For the entries below, report the number of lines where the string "grey" appears, and only that number.
------------------------------
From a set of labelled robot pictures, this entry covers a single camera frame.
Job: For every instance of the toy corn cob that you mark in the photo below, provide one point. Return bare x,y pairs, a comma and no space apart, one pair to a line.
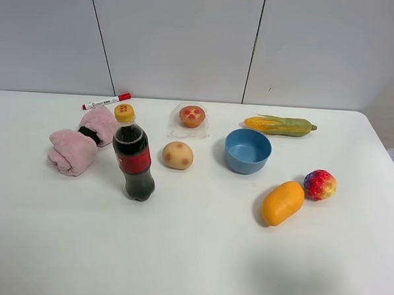
288,127

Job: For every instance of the blue plastic bowl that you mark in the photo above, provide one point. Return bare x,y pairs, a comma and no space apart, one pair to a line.
246,151

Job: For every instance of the cola bottle yellow cap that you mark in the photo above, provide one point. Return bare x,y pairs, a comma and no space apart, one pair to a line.
130,143

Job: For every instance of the red toy strawberry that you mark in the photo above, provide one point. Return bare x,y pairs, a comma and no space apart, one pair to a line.
320,185

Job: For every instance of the beige spotted bun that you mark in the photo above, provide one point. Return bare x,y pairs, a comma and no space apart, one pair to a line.
177,155

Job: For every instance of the wrapped orange muffin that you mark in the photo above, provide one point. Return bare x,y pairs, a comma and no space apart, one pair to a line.
188,121

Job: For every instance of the orange toy mango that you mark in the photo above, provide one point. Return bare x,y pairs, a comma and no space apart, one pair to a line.
284,201

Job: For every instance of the pink rolled towel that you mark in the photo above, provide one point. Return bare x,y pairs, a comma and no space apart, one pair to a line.
72,152

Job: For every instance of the red whiteboard marker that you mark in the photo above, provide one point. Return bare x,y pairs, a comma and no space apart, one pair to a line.
121,97

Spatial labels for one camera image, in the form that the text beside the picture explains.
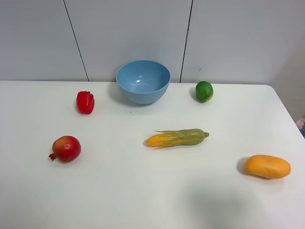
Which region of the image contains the red pomegranate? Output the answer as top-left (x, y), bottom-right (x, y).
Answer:
top-left (49, 135), bottom-right (81, 163)

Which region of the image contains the orange mango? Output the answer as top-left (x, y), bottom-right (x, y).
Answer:
top-left (244, 155), bottom-right (291, 179)

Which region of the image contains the red bell pepper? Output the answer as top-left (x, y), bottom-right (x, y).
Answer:
top-left (76, 91), bottom-right (95, 115)

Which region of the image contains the green lime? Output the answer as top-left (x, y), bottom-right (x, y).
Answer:
top-left (195, 81), bottom-right (214, 103)

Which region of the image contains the pink object at table edge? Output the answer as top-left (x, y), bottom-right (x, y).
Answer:
top-left (295, 115), bottom-right (305, 137)

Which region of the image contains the corn cob with husk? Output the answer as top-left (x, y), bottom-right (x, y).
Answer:
top-left (145, 128), bottom-right (210, 148)

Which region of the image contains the blue plastic bowl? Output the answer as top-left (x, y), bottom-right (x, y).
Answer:
top-left (116, 60), bottom-right (171, 104)

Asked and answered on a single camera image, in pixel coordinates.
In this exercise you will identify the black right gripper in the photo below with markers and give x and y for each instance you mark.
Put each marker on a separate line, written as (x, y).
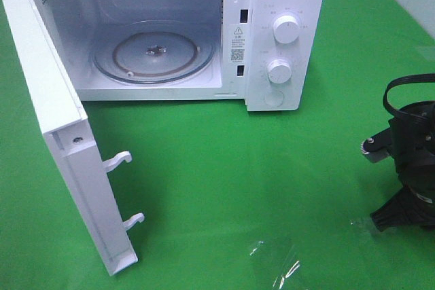
(414, 162)

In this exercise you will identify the round door release button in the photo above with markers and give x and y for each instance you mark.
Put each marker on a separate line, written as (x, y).
(274, 98)

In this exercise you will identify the white microwave knob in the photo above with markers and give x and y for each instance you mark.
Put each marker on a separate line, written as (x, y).
(286, 28)
(279, 71)

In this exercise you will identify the white microwave door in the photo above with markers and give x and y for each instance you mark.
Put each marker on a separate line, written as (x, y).
(64, 125)

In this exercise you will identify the green table mat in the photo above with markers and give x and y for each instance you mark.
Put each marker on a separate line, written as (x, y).
(232, 199)

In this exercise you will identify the white microwave oven body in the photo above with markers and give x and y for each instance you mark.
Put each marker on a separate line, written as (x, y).
(237, 70)

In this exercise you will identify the glass microwave turntable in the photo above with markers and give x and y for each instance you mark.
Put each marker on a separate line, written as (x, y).
(155, 51)

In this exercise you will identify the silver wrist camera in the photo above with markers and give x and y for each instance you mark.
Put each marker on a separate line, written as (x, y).
(377, 147)

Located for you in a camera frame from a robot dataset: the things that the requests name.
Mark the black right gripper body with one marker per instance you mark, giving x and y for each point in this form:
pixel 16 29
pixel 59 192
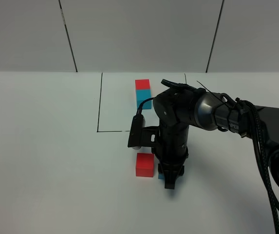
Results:
pixel 172 148

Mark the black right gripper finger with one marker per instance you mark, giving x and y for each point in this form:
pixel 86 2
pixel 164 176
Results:
pixel 181 173
pixel 170 177

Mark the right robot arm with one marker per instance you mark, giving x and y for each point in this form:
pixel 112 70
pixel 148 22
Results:
pixel 182 106

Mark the template blue cube block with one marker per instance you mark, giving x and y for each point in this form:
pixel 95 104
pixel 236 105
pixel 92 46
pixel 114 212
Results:
pixel 142 95

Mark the template red cube block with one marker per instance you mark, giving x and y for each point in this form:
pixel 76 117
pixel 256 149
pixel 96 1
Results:
pixel 142 84

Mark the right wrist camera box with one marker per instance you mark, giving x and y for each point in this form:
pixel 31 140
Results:
pixel 140 136

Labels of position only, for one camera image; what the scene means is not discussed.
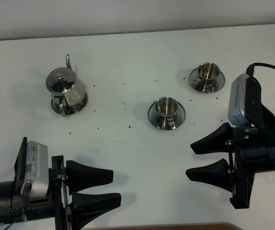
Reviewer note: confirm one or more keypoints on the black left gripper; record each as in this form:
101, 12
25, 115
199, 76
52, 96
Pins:
85, 207

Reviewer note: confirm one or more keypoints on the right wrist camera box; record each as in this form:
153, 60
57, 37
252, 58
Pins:
245, 105

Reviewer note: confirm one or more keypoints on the far steel saucer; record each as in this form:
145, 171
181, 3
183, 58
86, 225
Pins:
204, 87

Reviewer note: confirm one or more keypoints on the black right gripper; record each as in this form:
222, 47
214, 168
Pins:
246, 158

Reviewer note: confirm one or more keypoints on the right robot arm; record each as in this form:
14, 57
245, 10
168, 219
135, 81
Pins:
249, 153

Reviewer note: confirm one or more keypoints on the near steel saucer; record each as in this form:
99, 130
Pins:
180, 112

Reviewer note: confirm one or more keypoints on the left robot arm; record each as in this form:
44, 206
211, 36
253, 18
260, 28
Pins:
13, 206

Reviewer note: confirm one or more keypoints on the stainless steel teapot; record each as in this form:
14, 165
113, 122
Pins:
65, 87

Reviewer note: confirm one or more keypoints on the far stainless steel teacup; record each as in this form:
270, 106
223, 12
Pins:
207, 73

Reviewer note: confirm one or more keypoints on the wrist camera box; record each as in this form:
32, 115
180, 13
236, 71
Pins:
31, 170
245, 105

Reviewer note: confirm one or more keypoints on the teapot steel saucer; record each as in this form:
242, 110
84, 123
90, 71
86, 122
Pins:
69, 110

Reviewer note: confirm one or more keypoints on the stainless steel teacup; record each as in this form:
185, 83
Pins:
165, 113
207, 73

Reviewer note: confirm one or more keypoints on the near stainless steel teacup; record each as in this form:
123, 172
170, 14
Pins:
165, 113

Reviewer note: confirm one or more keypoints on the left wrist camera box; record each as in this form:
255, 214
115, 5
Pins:
31, 170

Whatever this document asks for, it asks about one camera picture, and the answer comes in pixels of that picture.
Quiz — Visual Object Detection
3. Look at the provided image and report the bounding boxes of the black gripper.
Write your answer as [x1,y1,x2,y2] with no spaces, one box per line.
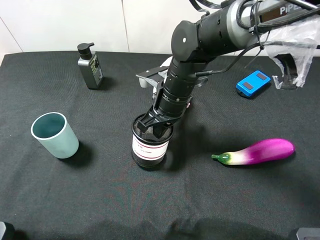
[137,58,208,140]

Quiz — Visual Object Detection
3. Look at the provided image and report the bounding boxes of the black mesh pen holder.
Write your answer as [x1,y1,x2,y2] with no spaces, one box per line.
[131,114,174,168]

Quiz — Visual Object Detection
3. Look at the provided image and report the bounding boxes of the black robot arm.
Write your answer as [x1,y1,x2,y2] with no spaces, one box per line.
[132,0,320,141]

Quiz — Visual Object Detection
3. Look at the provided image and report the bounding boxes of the rolled pink towel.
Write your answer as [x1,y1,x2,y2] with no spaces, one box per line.
[161,56,195,112]

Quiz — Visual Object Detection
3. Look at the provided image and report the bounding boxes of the black pump soap bottle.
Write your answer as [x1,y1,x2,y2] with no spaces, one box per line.
[77,42,104,90]

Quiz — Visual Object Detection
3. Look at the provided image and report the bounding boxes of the teal ceramic cup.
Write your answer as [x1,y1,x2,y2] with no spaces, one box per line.
[30,112,79,159]

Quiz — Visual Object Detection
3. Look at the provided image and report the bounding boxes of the black tablecloth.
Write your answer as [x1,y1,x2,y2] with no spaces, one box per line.
[0,52,320,240]

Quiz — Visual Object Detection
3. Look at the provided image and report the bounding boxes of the blue rectangular box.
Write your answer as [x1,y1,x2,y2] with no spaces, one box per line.
[235,70,271,99]

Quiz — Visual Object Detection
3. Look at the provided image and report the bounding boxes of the purple toy eggplant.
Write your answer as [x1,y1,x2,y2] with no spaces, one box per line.
[211,138,296,166]

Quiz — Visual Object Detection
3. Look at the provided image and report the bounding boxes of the grey base corner right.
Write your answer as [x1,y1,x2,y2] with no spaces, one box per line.
[288,227,320,240]

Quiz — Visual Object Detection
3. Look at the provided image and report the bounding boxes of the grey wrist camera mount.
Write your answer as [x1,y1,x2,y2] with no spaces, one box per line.
[135,66,169,88]

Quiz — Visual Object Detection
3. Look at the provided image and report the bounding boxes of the black cable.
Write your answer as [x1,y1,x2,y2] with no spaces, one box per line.
[193,32,272,77]

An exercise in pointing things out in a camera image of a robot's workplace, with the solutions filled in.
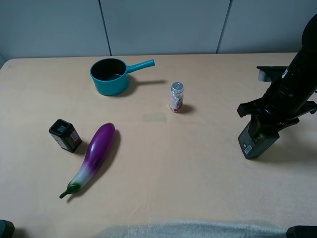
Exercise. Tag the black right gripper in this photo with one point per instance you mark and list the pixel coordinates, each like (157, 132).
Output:
(281, 105)

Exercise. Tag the dark green bottle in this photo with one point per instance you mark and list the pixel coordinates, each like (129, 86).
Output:
(253, 147)

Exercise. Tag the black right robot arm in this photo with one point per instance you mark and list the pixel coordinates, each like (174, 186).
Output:
(303, 67)

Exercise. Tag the black object bottom right corner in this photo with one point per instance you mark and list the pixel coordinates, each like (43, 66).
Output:
(302, 232)

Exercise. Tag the black object corner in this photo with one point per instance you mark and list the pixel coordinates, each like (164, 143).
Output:
(302, 232)
(7, 229)

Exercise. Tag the black object bottom left corner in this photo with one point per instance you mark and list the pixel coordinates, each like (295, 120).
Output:
(7, 229)

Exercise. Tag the small clear candy bottle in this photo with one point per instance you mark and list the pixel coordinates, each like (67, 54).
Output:
(176, 96)

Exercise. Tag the grey cloth at table edge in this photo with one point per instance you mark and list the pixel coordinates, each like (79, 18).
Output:
(192, 230)

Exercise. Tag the purple toy eggplant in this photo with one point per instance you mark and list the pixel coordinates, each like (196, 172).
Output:
(96, 154)

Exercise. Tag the small black square tin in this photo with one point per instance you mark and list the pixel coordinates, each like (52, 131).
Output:
(65, 135)

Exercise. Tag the grey camera on right wrist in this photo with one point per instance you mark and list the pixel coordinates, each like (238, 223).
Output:
(270, 73)

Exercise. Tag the teal saucepan with handle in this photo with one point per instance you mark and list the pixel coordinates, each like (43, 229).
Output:
(110, 75)

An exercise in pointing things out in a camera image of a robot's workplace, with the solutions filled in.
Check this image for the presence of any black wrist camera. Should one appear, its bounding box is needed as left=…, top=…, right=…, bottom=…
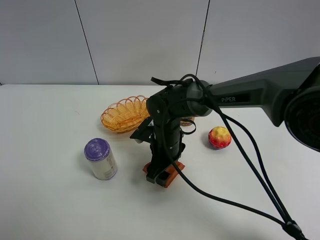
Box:
left=129, top=116, right=154, bottom=144

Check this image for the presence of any orange waffle slice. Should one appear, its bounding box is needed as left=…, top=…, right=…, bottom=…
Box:
left=143, top=161, right=185, bottom=188

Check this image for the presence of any purple lidded white can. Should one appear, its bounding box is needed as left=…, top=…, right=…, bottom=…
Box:
left=84, top=138, right=118, bottom=181

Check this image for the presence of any black cable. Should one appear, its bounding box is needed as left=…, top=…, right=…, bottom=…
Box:
left=150, top=73, right=311, bottom=240

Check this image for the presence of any red yellow toy apple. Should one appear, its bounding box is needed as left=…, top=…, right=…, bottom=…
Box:
left=208, top=126, right=232, bottom=150

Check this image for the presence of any gold energy drink can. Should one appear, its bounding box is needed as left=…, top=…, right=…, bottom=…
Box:
left=180, top=116, right=195, bottom=127

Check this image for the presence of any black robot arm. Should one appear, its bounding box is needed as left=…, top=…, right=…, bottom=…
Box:
left=146, top=57, right=320, bottom=183

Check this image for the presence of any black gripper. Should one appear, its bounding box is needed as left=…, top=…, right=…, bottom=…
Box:
left=146, top=118, right=185, bottom=186

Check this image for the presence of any orange wicker basket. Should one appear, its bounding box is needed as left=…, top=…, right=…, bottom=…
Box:
left=100, top=95, right=150, bottom=134

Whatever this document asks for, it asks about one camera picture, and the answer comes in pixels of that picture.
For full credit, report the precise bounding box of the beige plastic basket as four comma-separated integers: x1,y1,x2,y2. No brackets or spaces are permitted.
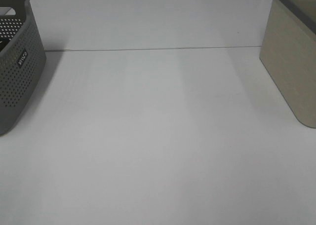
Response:
260,0,316,128

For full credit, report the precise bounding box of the grey perforated plastic basket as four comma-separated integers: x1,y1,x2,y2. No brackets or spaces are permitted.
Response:
0,0,46,135
------------------------------
=== Result of this task ===
5